DIFFERENTIAL DIAGNOSIS
Ligamentous injuries of the knee
Knee dislocation
Meniscal injury
Bone bruise
Compartment syndrome
NONOPERATIVE MANAGEMENT
For nondisplaced or minimally displaced fractures, the indications for surgical treatment are controversial and vary widely in the literature. The range of acceptance for articular depression varies from 2 mm to 1 cm.3, 5, 6, 18, 20, 23
Nondisplaced or minimally displaced tibial plateau fractures with stability of the knee joint can be managed nonoperatively, provided that the patient is compliant.
Partial weight bearing in a hinged fracture brace for 8 to 12 weeks with regular radiographic controls is recommended.
Isometric quadriceps exercises and progressive passive, active-assisted, and active range-of-knee motion exercises are recommended to avoid substantial muscle atrophy.
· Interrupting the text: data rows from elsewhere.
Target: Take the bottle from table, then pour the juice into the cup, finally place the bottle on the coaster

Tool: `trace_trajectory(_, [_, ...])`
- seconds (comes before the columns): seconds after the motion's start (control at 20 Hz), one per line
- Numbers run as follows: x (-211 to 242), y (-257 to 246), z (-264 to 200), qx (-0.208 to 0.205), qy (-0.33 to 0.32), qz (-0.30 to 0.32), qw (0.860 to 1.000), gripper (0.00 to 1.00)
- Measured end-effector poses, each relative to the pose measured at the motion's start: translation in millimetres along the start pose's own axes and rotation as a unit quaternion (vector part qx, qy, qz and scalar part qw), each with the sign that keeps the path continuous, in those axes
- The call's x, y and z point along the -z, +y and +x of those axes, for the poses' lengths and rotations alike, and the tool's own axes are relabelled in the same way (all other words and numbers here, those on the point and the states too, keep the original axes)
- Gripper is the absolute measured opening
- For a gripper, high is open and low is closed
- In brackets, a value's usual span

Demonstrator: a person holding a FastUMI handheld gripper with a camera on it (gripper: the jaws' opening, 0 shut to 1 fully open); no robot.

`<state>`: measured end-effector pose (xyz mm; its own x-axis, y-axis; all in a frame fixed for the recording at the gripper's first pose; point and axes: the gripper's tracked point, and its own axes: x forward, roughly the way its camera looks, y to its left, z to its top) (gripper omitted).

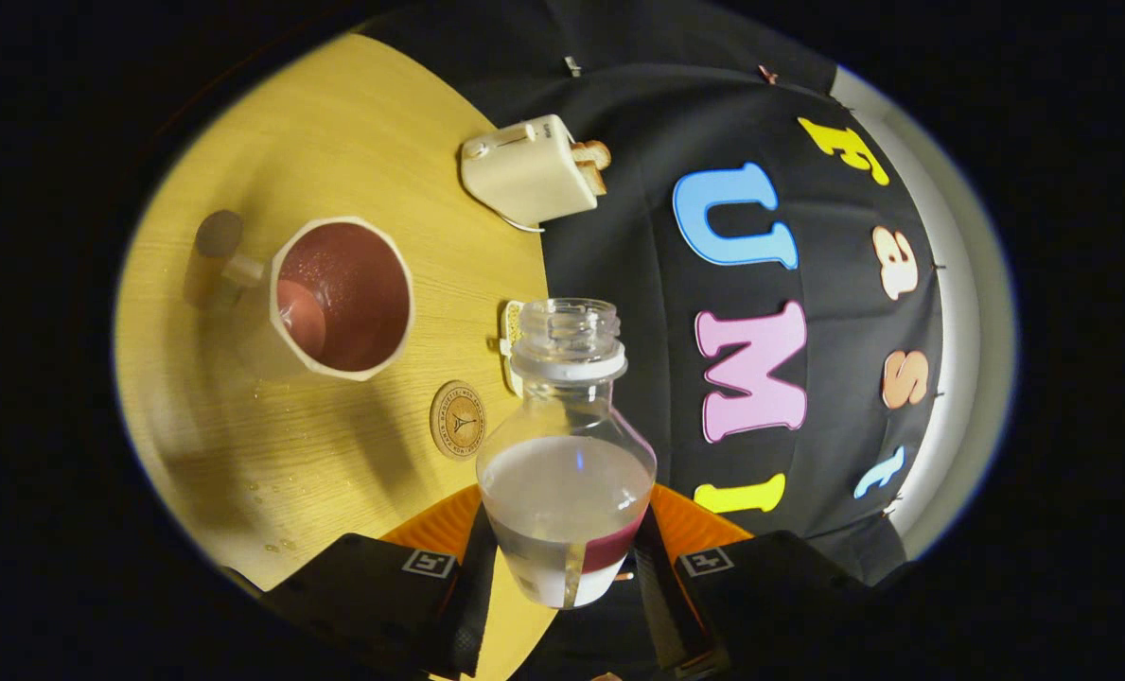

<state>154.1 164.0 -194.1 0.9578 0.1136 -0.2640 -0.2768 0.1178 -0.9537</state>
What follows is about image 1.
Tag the toasted bread slice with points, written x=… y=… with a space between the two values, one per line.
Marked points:
x=595 y=151
x=593 y=180

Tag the wooden table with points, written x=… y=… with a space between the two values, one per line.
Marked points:
x=335 y=142

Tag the round wooden coaster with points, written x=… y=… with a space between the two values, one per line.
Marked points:
x=458 y=421

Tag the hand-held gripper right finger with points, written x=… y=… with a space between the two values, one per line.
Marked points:
x=671 y=615

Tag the small red cloth clip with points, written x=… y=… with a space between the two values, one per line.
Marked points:
x=767 y=74

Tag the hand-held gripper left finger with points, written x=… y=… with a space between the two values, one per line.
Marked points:
x=472 y=615

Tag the white divided snack tray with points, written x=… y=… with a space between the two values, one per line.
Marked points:
x=508 y=326

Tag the white toaster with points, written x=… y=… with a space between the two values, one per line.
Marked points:
x=529 y=175

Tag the black backdrop cloth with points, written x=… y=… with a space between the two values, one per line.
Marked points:
x=638 y=265

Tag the clear juice bottle red label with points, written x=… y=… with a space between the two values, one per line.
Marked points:
x=567 y=473
Failure to maintain reduction with nonoperative management is an indication for surgical fracture stabilization. Therefore, frequent surveillance radiographs are required for the management of these patients.
SURGICAL MANAGEMENT
The primary management of tibial plateau fractures is usually dictated by the soft tissue injury and by the fracture type.
Absolute indications for surgery are displaced fractures, open fractures, fractures with vascular or neurologic lesions, fractures with compartment syndrome, and fractures with valgus instability.
The goals in the surgical treatment of tibial plateau fractures are restoration of articular surface, axis, meniscal integrity, and stability to avoid or postpone posttraumatic arthritis. Fracture stability allows early rehabilitation and supports long-term full recovery.16
The degree of soft tissue injury and the general condition of the patient are important factors in surgical decision making.
If there is severe soft tissue damage, an open fracture, or a polytraumatized patient, a temporary external fixator is applied. Definitive fracture stabilization with open reduction and internal fixation is delayed until soft tissue damage or the patient’s critical condition has been resolved.
Preoperative Planning
Review of radiographs, CT, MRI
Surgical approach and placement of implants
Depression fractures with continuity of the lateral cortex require only screw osteosynthesis.
Whether a cortical window is required depends on the degree and location of impaction. Condylar widening is a good radiologic sign for the requirement of articular elevation with a pestle via a cortical window.
Meniscal and ligamentous injuries require open joint or arthroscopic surgery.
The surgeon should consider the need of bone grafting (iliac crest bone graft, bone graft substitute) when severe depression of the plateau is obvious.
For surgical decision making, a separate classification of the fracture and degree of soft tissue injury is important.
Open fractures are classified according to Gustilo et al.4
The soft tissue injury is classified according to Tscherne and Oestern.22
The AO Orthopaedic Trauma Association (AO/OTA) classification for proximal tibial fractures distinguishes between extra-articular, partial articular, and complete articular fractures, and further subdivides based on the level of comminution (Table 1).